With the PREVAIL podcast on hiatus until December 1, I thought I’d share some of the terrific books I’ve read over the past few weeks:
Messalina: A Story of Empire, Slander and Adultery (Head of Zeus, 2023)
Honor Cargill-Martin
Happily, it’s not just men who think about the Roman Empire. In this tour de force, Cargill-Martin brilliantly reconstructs the life of Messalina—the (allegedly) nymphomaniacal wife of Claudius, uncle to Caligula and the fourth emperor of Rome—drawing from every available ancient source, putting to rest the rumors of Messalina’s insatiable and depraved sexual appetites, and showing us what really happened.

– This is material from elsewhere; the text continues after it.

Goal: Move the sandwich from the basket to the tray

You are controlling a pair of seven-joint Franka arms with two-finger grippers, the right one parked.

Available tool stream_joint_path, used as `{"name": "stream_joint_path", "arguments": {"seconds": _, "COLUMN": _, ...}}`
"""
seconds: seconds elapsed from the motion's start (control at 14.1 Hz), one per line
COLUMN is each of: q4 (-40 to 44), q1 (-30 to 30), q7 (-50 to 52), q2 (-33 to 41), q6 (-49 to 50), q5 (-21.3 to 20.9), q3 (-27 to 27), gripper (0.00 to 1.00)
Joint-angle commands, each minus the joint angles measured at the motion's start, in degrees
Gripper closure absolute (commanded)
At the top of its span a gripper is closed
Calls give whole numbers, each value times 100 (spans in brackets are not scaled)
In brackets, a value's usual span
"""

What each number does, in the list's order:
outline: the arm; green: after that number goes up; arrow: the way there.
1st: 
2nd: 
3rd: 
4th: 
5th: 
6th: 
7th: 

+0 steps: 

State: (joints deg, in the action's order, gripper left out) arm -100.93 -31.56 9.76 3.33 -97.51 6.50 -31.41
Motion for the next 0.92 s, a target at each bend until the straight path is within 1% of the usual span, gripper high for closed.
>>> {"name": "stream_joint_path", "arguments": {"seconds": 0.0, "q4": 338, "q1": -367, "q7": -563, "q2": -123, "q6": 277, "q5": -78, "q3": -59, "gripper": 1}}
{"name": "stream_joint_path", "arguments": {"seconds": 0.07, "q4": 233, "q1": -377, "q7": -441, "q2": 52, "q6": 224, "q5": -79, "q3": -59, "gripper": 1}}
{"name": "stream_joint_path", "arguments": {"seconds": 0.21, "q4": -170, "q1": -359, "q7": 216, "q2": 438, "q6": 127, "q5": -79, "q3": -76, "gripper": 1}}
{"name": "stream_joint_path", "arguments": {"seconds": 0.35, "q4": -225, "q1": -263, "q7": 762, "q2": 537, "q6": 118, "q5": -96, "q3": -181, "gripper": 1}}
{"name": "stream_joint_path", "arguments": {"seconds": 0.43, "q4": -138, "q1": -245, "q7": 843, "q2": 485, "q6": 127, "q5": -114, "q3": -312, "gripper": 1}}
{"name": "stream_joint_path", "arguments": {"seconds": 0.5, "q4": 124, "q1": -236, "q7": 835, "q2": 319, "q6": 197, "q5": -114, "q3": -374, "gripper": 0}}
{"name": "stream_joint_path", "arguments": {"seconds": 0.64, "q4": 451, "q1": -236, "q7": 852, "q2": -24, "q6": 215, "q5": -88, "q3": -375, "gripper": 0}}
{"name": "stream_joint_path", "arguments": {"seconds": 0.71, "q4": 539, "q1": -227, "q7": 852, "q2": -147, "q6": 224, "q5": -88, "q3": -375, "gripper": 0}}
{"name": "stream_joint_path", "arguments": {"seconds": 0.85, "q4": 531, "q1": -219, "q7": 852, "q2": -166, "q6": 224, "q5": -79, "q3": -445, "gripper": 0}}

The empress was just the second woman to fill that role, after the great Livia—Tiberius did not have a functional helpmate and Caligula’s sisters and wives did not endure long enough to make much of an impact—and the first who was a young woman. In many ways, Messalina was establishing just what it meant to be wife to the emperor: how much power she actually possessed, how she could wield it, and how she could live her life of both unrivaled opulence and certain doom. Beautiful, smart, savvy, and ambitious, she was able to use her ample charms and feminine wiles to bend Claudius—and, thus, Rome—to her will.

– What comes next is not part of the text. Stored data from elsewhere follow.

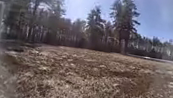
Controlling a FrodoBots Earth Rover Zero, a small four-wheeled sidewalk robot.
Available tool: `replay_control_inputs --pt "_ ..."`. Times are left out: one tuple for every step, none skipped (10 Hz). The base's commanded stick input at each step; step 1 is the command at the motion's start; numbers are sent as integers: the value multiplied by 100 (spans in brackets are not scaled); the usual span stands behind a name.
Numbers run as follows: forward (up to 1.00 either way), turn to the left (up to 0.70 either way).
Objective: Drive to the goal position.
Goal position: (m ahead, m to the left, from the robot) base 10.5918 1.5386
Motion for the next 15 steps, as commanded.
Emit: replay_control_inputs --pt "50 0" --pt "50 0" --pt "50 0" --pt "50 0" --pt "50 0" --pt "50 0" --pt "50 0" --pt "50 0" --pt "50 0" --pt "50 0" --pt "50 0" --pt "50 0" --pt "50 0" --pt "50 0" --pt "50 0"
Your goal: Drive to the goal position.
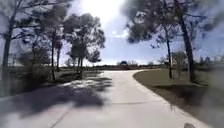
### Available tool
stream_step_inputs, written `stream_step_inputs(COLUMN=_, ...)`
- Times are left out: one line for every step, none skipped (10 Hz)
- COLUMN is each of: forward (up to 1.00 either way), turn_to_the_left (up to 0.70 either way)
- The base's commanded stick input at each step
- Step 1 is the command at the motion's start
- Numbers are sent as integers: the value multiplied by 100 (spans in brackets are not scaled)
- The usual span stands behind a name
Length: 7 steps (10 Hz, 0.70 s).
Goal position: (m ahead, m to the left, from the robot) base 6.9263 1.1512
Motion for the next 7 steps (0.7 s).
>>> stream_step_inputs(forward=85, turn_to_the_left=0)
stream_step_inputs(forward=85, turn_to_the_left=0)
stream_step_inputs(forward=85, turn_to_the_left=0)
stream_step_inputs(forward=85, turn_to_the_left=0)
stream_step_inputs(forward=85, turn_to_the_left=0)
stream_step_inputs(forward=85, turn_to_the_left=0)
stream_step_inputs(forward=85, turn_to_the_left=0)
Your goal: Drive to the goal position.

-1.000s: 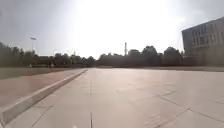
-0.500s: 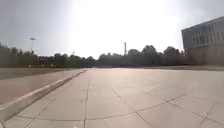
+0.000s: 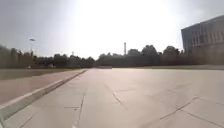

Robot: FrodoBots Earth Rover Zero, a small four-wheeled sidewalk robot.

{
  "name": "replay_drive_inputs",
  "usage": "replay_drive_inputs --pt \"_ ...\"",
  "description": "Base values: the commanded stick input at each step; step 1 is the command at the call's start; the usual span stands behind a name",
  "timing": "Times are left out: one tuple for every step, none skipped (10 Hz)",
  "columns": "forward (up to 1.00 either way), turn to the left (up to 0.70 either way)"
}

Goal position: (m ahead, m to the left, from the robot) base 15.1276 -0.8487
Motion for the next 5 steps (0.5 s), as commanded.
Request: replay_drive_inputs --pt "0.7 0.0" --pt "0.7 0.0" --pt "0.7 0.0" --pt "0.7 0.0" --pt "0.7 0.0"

When she died in her late 20s—slain by a Praetorian Guardsman after proving unable to turn the blade on herself—Messalina suffered damnatio memoriae: Statues of her were destroyed, coins with her portrait gauged, her name stuck from public records. All that remained of her were scathing histories by jealous, petty men—incels of centuries past, basically. Juvenal, in particular, loathed her, and probably cooked up the scandalous rumor of the empress moonlighting as a common brothel prostitute. It was pure slander, intended to smear her, and it worked: for centuries, her name has been a metonym for nymphomaniac.
Messalina is a masterful book that manages to roll out historical fact and original expert analysis while reading like a novel. (As far as I know, it is the first serious book of history that uses the word “fuck.”) It came to my attention when I was writing the “Rome, Rome on the Brain” parody, recommended on Instagram by a guy who dresses up on the regular as a Roman soldier. Without even trying, Cargill-Martin also answers the question: why do today’s men think about Ancient Rome so frequently? Because Rome is the most patriarchal of patriarchal societies:
Rome believed itself to have been a city founded almost entirely without women. The story goes that the ultimate ancestor of the Roman people, Aeneas, was born not to a mortal woman but to Venus, and the city’s mythological founders, Romulus and Remus, were suckled not by their own mother but by a she-wolf. The original male population of the city was said to have been entirely male—made up of brigands and escaped slaves—a situation rectified only by the mass abduction of women from the neighboring Sabine people. . . .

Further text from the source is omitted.